* Assignment
Could you transcribe every record below exactly as written, excluding the pictures?

* Provided data
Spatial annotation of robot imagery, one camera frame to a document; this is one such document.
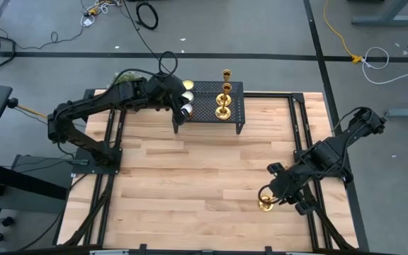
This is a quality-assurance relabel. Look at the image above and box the grey desk leg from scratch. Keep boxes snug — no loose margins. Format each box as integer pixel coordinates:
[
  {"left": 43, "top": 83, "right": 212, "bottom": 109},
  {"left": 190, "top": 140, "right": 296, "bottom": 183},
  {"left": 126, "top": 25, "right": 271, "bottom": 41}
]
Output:
[{"left": 351, "top": 0, "right": 408, "bottom": 28}]

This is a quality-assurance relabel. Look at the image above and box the black coiled cable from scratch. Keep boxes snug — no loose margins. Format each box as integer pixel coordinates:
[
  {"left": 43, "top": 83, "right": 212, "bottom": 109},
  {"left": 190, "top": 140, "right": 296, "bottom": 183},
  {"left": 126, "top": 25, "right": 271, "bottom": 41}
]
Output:
[{"left": 135, "top": 1, "right": 159, "bottom": 31}]

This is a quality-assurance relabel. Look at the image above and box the grey equipment box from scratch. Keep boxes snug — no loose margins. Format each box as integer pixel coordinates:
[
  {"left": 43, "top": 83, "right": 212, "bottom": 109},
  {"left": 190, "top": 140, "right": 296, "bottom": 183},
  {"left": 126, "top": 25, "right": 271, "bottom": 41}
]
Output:
[{"left": 0, "top": 154, "right": 76, "bottom": 214}]

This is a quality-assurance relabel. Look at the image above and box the power strip with cables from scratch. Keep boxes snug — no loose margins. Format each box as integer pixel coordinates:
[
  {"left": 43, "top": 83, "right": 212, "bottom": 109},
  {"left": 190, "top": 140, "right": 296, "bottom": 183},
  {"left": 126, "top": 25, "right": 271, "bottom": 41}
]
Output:
[{"left": 79, "top": 0, "right": 122, "bottom": 28}]

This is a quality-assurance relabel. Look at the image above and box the yellow cable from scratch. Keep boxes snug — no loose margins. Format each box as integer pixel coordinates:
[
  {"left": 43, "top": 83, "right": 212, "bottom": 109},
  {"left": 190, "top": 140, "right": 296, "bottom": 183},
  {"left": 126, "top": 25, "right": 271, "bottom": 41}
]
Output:
[{"left": 16, "top": 103, "right": 49, "bottom": 120}]

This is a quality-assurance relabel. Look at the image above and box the black perforated metal shelf riser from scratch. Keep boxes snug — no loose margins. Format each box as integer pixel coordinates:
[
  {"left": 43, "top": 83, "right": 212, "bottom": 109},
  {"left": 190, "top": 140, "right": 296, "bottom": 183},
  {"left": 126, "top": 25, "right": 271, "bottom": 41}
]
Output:
[{"left": 171, "top": 80, "right": 247, "bottom": 135}]

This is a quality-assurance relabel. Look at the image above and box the white floor cable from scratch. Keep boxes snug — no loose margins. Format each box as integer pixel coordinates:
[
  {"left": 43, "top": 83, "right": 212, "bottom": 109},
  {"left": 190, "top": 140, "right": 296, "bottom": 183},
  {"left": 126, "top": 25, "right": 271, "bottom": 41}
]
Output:
[{"left": 361, "top": 46, "right": 408, "bottom": 86}]

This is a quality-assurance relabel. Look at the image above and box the orange patterned candle tin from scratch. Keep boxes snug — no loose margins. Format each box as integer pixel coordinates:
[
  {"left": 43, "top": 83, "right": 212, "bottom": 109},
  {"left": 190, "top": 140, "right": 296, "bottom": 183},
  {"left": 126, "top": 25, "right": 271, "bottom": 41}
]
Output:
[{"left": 180, "top": 103, "right": 194, "bottom": 118}]

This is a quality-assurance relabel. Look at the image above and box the black aluminium rig frame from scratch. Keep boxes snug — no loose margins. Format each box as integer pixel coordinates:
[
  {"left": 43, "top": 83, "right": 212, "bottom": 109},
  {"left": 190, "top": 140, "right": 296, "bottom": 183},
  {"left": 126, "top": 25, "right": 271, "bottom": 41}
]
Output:
[{"left": 57, "top": 88, "right": 354, "bottom": 255}]

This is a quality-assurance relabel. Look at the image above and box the thin black floor cable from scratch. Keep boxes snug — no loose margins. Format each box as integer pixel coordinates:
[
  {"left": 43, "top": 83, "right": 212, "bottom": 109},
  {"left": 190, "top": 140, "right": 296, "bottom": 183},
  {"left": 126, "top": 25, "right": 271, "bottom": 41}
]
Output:
[{"left": 14, "top": 24, "right": 86, "bottom": 51}]

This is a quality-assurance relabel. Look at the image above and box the green potted plant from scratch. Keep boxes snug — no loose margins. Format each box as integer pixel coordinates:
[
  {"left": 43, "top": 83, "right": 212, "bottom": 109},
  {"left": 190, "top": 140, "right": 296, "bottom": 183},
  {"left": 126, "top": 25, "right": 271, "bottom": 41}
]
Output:
[{"left": 108, "top": 70, "right": 145, "bottom": 88}]

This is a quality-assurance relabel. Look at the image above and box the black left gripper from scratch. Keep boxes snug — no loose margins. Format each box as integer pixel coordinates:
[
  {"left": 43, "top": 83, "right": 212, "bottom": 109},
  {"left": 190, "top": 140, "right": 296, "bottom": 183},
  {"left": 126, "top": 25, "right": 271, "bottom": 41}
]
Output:
[{"left": 153, "top": 72, "right": 193, "bottom": 125}]

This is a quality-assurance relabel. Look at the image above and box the yellow extension cord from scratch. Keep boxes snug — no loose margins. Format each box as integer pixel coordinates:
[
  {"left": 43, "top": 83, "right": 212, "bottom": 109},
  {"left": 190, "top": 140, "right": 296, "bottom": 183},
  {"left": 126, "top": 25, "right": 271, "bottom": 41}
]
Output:
[{"left": 323, "top": 0, "right": 364, "bottom": 64}]

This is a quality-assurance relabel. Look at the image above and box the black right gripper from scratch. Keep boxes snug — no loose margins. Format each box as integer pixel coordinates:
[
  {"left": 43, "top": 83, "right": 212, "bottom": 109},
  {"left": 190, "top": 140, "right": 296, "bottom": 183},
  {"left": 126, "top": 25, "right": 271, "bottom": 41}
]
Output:
[{"left": 266, "top": 161, "right": 319, "bottom": 217}]

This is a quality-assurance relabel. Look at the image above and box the gold candlestick holder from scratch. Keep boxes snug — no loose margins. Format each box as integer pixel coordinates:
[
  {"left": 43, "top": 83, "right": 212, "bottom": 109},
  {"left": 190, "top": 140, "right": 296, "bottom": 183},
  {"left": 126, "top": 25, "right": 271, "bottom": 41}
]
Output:
[
  {"left": 216, "top": 69, "right": 233, "bottom": 108},
  {"left": 258, "top": 195, "right": 275, "bottom": 213},
  {"left": 215, "top": 82, "right": 233, "bottom": 121}
]

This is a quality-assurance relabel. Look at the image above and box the long black cable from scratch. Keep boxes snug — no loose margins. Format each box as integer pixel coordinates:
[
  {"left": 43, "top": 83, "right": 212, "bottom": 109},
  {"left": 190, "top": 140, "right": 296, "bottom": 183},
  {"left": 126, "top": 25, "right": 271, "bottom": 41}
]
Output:
[{"left": 121, "top": 0, "right": 171, "bottom": 70}]

* Written solution
Spatial annotation of robot imagery, one camera frame to a document; this is one such document.
This is a quality-assurance relabel. Look at the image above and box the grey desk leg from scratch. Keep boxes snug — no loose margins. Format each box as integer pixel coordinates:
[
  {"left": 43, "top": 83, "right": 212, "bottom": 109},
  {"left": 190, "top": 140, "right": 296, "bottom": 183},
  {"left": 126, "top": 25, "right": 271, "bottom": 41}
]
Output:
[{"left": 351, "top": 0, "right": 408, "bottom": 28}]

This is a quality-assurance relabel. Look at the image above and box the black coiled cable from scratch. Keep boxes snug — no loose margins. Format each box as integer pixel coordinates:
[
  {"left": 43, "top": 83, "right": 212, "bottom": 109},
  {"left": 190, "top": 140, "right": 296, "bottom": 183},
  {"left": 126, "top": 25, "right": 271, "bottom": 41}
]
Output:
[{"left": 135, "top": 1, "right": 159, "bottom": 31}]

This is a quality-assurance relabel. Look at the image above and box the grey equipment box from scratch. Keep boxes snug — no loose margins. Format each box as integer pixel coordinates:
[
  {"left": 43, "top": 83, "right": 212, "bottom": 109},
  {"left": 190, "top": 140, "right": 296, "bottom": 183},
  {"left": 126, "top": 25, "right": 271, "bottom": 41}
]
Output:
[{"left": 0, "top": 154, "right": 76, "bottom": 214}]

This is a quality-assurance relabel. Look at the image above and box the power strip with cables from scratch. Keep boxes snug — no loose margins. Format each box as integer pixel coordinates:
[
  {"left": 43, "top": 83, "right": 212, "bottom": 109},
  {"left": 190, "top": 140, "right": 296, "bottom": 183},
  {"left": 126, "top": 25, "right": 271, "bottom": 41}
]
Output:
[{"left": 79, "top": 0, "right": 122, "bottom": 28}]

This is a quality-assurance relabel. Look at the image above and box the yellow cable from scratch. Keep boxes snug — no loose margins. Format each box as integer pixel coordinates:
[
  {"left": 43, "top": 83, "right": 212, "bottom": 109},
  {"left": 190, "top": 140, "right": 296, "bottom": 183},
  {"left": 126, "top": 25, "right": 271, "bottom": 41}
]
Output:
[{"left": 16, "top": 103, "right": 49, "bottom": 120}]

This is a quality-assurance relabel. Look at the image above and box the black perforated metal shelf riser from scratch. Keep boxes snug — no loose margins. Format each box as integer pixel coordinates:
[
  {"left": 43, "top": 83, "right": 212, "bottom": 109},
  {"left": 190, "top": 140, "right": 296, "bottom": 183},
  {"left": 126, "top": 25, "right": 271, "bottom": 41}
]
Output:
[{"left": 171, "top": 80, "right": 247, "bottom": 135}]

This is a quality-assurance relabel. Look at the image above and box the white floor cable from scratch. Keep boxes snug — no loose margins. Format each box as integer pixel coordinates:
[
  {"left": 43, "top": 83, "right": 212, "bottom": 109},
  {"left": 190, "top": 140, "right": 296, "bottom": 183},
  {"left": 126, "top": 25, "right": 271, "bottom": 41}
]
Output:
[{"left": 361, "top": 46, "right": 408, "bottom": 86}]

This is a quality-assurance relabel. Look at the image above and box the orange patterned candle tin from scratch. Keep boxes snug — no loose margins. Format each box as integer pixel coordinates:
[
  {"left": 43, "top": 83, "right": 212, "bottom": 109},
  {"left": 190, "top": 140, "right": 296, "bottom": 183},
  {"left": 126, "top": 25, "right": 271, "bottom": 41}
]
Output:
[{"left": 180, "top": 103, "right": 194, "bottom": 118}]

This is a quality-assurance relabel. Look at the image above and box the black aluminium rig frame from scratch. Keep boxes snug — no loose margins. Format each box as integer pixel coordinates:
[
  {"left": 43, "top": 83, "right": 212, "bottom": 109},
  {"left": 190, "top": 140, "right": 296, "bottom": 183},
  {"left": 126, "top": 25, "right": 271, "bottom": 41}
]
Output:
[{"left": 57, "top": 88, "right": 354, "bottom": 255}]

This is a quality-assurance relabel. Look at the image above and box the thin black floor cable from scratch. Keep boxes snug — no loose margins. Format each box as integer pixel coordinates:
[
  {"left": 43, "top": 83, "right": 212, "bottom": 109},
  {"left": 190, "top": 140, "right": 296, "bottom": 183},
  {"left": 126, "top": 25, "right": 271, "bottom": 41}
]
Output:
[{"left": 14, "top": 24, "right": 86, "bottom": 51}]

This is a quality-assurance relabel. Look at the image above and box the green potted plant from scratch. Keep boxes snug — no loose margins. Format each box as integer pixel coordinates:
[
  {"left": 43, "top": 83, "right": 212, "bottom": 109},
  {"left": 190, "top": 140, "right": 296, "bottom": 183},
  {"left": 126, "top": 25, "right": 271, "bottom": 41}
]
Output:
[{"left": 108, "top": 70, "right": 145, "bottom": 88}]

This is a quality-assurance relabel. Look at the image above and box the black left gripper from scratch. Keep boxes snug — no loose margins. Format each box as integer pixel coordinates:
[
  {"left": 43, "top": 83, "right": 212, "bottom": 109},
  {"left": 190, "top": 140, "right": 296, "bottom": 183},
  {"left": 126, "top": 25, "right": 271, "bottom": 41}
]
Output:
[{"left": 153, "top": 72, "right": 193, "bottom": 125}]

This is a quality-assurance relabel. Look at the image above and box the yellow extension cord from scratch. Keep boxes snug — no loose margins. Format each box as integer pixel coordinates:
[
  {"left": 43, "top": 83, "right": 212, "bottom": 109},
  {"left": 190, "top": 140, "right": 296, "bottom": 183},
  {"left": 126, "top": 25, "right": 271, "bottom": 41}
]
Output:
[{"left": 323, "top": 0, "right": 364, "bottom": 64}]

This is a quality-assurance relabel. Look at the image above and box the black right gripper from scratch. Keep boxes snug — no loose margins. Format each box as integer pixel coordinates:
[
  {"left": 43, "top": 83, "right": 212, "bottom": 109},
  {"left": 190, "top": 140, "right": 296, "bottom": 183},
  {"left": 126, "top": 25, "right": 271, "bottom": 41}
]
Output:
[{"left": 266, "top": 161, "right": 319, "bottom": 217}]

This is a quality-assurance relabel. Look at the image above and box the gold candlestick holder from scratch. Keep boxes snug — no loose margins. Format each box as integer pixel coordinates:
[
  {"left": 43, "top": 83, "right": 212, "bottom": 109},
  {"left": 190, "top": 140, "right": 296, "bottom": 183},
  {"left": 126, "top": 25, "right": 271, "bottom": 41}
]
Output:
[
  {"left": 216, "top": 69, "right": 233, "bottom": 108},
  {"left": 258, "top": 195, "right": 275, "bottom": 213},
  {"left": 215, "top": 82, "right": 233, "bottom": 121}
]

This is a quality-assurance relabel. Look at the image above and box the long black cable from scratch. Keep boxes snug — no loose margins. Format each box as integer pixel coordinates:
[
  {"left": 43, "top": 83, "right": 212, "bottom": 109},
  {"left": 190, "top": 140, "right": 296, "bottom": 183},
  {"left": 126, "top": 25, "right": 271, "bottom": 41}
]
Output:
[{"left": 121, "top": 0, "right": 171, "bottom": 70}]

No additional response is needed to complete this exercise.